Mittwoch, 7. Mai 2008
Das Leben stinkt
Jeden Tag qualvolle Enge. Menschen, die dichtgedrängt stehen, sich umeinander herum winden, versuchen voran zu kommen, und weiter warten. Bis zur nächsten Haltestelle kann die Zeit so lang werden. Eingeklemmt zwischen dem siffigen Rucksack eines spätromantischen Punks, der offensichtlich nur noch durch ungefähr viertausend Sicherheitsnadeln in seiner Form gehalten wird, und dem dicken Bauch eines behäbigen älteren Herrn mit glitzernden Schweißtropfen auf der langsam dunkelrosa anlaufenden Stirn, wünsche ich mir oft, ohne Geruchssinn geboren worden zu sein. Es ist ein unerklärliches Faktum, dass schätzungsweise 80% der Nutzer von öffentlichen Verkehrsmitteln nicht wissen, was ein Deo ist. Oder wo man sich eins kaufen kann. Falls sie überhaupt jemals schon eine dieser großflächigen Werbeplakate mit wahlweise dreiviertelnackten hübschen Mädels gesehen haben, die das praktische Produkt einladend in der Hand halten.

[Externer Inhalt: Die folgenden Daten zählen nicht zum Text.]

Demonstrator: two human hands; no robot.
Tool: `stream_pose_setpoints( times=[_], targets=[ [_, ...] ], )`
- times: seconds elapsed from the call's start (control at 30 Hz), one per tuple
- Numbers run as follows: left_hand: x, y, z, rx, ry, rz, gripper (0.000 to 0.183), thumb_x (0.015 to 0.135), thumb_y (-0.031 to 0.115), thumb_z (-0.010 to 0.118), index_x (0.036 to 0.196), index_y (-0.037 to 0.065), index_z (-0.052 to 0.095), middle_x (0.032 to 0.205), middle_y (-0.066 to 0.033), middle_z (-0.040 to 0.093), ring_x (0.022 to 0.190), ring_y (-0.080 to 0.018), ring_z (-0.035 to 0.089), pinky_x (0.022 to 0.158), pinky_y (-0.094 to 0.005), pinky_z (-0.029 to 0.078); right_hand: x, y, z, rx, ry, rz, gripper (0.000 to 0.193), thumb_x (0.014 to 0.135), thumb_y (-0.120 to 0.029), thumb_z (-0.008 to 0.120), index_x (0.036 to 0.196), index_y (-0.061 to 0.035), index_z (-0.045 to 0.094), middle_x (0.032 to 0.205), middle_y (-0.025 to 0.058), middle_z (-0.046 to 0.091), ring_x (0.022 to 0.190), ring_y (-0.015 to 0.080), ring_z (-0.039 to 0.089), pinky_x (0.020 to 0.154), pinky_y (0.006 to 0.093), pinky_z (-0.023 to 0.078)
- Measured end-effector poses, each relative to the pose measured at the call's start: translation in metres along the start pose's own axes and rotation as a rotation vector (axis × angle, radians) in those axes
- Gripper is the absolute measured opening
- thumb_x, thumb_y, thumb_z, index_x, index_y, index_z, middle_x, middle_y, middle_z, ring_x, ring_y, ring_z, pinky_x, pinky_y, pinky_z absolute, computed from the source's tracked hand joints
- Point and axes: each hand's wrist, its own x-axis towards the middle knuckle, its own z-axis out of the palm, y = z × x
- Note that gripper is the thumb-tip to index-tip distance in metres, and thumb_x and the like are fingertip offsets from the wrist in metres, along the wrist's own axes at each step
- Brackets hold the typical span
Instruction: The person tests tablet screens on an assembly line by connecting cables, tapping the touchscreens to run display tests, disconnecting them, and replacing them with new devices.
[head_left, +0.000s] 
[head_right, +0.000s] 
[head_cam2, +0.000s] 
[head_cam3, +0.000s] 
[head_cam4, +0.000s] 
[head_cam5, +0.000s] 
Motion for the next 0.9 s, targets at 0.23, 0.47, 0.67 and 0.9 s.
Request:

Oder ich habe das Glück, ständig in dem Bus, S-Bahn-Waggon oder Zugabteil zu landen, in dem mindestens eine Person sitzt, die schon durch ihren Geruch überpräsent ist. Ich bin ja nicht einmal besonders wählerisch. Beschwere mich nicht über zu süß duftendes Parfum, Kokosshampooduft (auch wenn mir von dem Geruch übel wird) oder die herb-plakative Note eines Männeraftershaves, in dem der Nutzer wohl gebadet hat. Denn all diese Gerüche beweisen, dass die Nutzer zumindest ein rudimentäres Verständnis für Körperhygiene zu besitzen scheinen.
Bei lauter Musik, die aus einem benachbarten Handy dröhnt, kann man versuchen, sich mit eigenen Kopfhörern zu entwinden. Einfach lauter machen, lautet die Devise. Sieht jemand seltsam aus oder möchte man jemanden einfach nicht anschauen, dann dreht man den Kopf und betrachtet die spannende Skyline einer von Deutschlands größten Städten. Genauer gesagt, die hässliche, schäbige und immer irgendwie angegammelt wirkende Bahngleisversion davon. Aber dem Gestank entkommt man nicht auf höfliche Weise, da hilft nur Nase zuhalten - und erntet im günstigtsten Fall nur einen schrägen Blick. Denn durch den Mund atmen hilft nur bedingt, wirklich üble Gerüche dringen dennoch immer durch. Wäre ich Bundeskanzler, würde ich den Leuten Gratisdeo aufnötigen. Obwohl, als Bundeskanzler hätte ich dieses Problem nicht mehr - Dienstwagen sind schon eine schöne Erfindung. Irgendwie graut mir vor wärmeren Temperaturen.

"Ham Sie ein Problem?" Stinker zum Gesanksverweigerer.
"Nein. Jetzt nicht mehr." Gestanksverweigerer mit Fingern auf der Nase.